La deuxième mesure indispensable est le renforcement des mécanismes d’export control sur les technologies à double usage susceptibles de bénéficier à la coopération militaire sino-russe. Les États-Unis ont déjà mis en place un cadre étendu, mais les alliés européens ont encore des failles que Pékin continue d’exploiter via des pays tiers et des entreprises écrans.
Redéfinir publiquement la neutralité de Pékin comme un mensonge politique
La mesure la plus importante est peut-être symbolique mais politiquement cruciale : les dirigeants occidentaux doivent cesser d’entretenir le mythe de la neutralité chinoise dans leurs communications publiques. Chaque fois qu’un dirigeant occidental dit « nous espérons que la Chine jouera un rôle constructif » ou « nous invitons la Chine à user de son influence », il valide implicitement l’image de médiateur que Pékin cherche à projeter. Après les révélations du 1er juillet 2026, ce discours n’est plus tenable. Kaja Kallas a montré la voie en nommant la Chine « habilitateur décisif ». Cette terminologie doit être adoptée par l’ensemble des dirigeants de l’OTAN et de l’UE.
Ce changement de langage n’est pas anodin. Dans la diplomatie internationale, les mots définissent les cadres d’action. En maintenant le mythe de la neutralité chinoise, l’Occident a offert à Pékin une protection diplomatique dont elle a largement profité pour approfondir sa coopération avec Moscou. Il est temps de retirer cette protection.

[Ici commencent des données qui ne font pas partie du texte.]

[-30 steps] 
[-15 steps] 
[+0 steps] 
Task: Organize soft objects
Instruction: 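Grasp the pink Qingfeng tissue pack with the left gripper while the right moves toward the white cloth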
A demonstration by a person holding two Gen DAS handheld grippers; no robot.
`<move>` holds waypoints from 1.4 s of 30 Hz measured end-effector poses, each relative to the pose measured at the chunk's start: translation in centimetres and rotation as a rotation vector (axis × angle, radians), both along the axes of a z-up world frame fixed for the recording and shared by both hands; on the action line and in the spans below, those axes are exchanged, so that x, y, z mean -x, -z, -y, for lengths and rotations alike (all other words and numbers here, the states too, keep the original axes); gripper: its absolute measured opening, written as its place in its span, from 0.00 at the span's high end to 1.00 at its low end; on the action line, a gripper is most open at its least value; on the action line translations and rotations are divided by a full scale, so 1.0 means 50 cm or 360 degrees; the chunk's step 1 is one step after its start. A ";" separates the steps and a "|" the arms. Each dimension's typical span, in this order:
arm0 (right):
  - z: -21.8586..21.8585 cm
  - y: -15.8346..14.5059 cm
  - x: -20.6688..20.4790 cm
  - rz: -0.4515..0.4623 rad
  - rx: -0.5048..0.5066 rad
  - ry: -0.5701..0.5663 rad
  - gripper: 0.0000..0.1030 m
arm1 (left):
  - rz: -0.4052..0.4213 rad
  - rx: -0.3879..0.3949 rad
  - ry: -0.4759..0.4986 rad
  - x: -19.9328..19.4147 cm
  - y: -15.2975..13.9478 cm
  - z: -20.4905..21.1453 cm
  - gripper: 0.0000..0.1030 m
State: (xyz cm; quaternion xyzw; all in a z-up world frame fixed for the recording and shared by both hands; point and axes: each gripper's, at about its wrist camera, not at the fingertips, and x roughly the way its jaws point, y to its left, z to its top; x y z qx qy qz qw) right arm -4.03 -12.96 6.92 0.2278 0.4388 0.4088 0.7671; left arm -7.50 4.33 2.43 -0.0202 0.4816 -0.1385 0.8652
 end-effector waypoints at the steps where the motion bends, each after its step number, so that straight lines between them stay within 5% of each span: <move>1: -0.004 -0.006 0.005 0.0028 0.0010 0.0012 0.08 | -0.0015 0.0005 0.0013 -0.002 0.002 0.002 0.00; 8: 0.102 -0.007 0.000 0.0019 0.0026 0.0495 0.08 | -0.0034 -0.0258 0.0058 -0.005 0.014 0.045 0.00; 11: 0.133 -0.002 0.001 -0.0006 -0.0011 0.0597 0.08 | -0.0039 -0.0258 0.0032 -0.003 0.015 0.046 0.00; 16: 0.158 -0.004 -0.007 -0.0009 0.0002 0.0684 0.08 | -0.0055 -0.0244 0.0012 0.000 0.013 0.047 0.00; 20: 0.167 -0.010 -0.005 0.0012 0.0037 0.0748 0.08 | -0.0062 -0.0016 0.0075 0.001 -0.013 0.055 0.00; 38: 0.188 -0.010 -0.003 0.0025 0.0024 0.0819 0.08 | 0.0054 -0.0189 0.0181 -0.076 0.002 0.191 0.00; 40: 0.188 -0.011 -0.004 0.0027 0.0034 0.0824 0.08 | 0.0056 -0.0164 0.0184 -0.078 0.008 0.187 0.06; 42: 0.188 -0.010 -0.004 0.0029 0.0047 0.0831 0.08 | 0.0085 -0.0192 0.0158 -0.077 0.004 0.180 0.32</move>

Kaja Kallas a dit « habilitateur décisif ». Ce vocabulaire doit infuser toutes les communications des 32 nations de l’OTAN. La neutralité chinoise est morte le 2 juillet 2025, le jour où ses officiers ont signé l’accord de formation avec Moscou. Il est temps de l’enterrer officiellement.
Les implications pour Taïwan et la sécurité indo-pacifique
Ce que la coopération Chine-Russie dit aux alliés asiatiques de Washington
La coopération militaire sino-russe a des implications qui dépassent largement le théâtre européen. Pour les alliés asiatiques des États-Unis — Japon, Corée du Sud, Australie, Philippines, et bien sûr Taïwan — elle illustre que la Chine est prête à violer les normes internationales en soutenant une guerre d’agression, tant que le coût en est supportable. Cette leçon alimente directement les calculs de Pékin sur Taïwan : si l’Occident tolère la coopération militaire sino-russe sur l’Ukraine sans réponse substantielle, pourquoi s’attendrait-il à une réponse différente face à une action militaire chinoise sur Taïwan ?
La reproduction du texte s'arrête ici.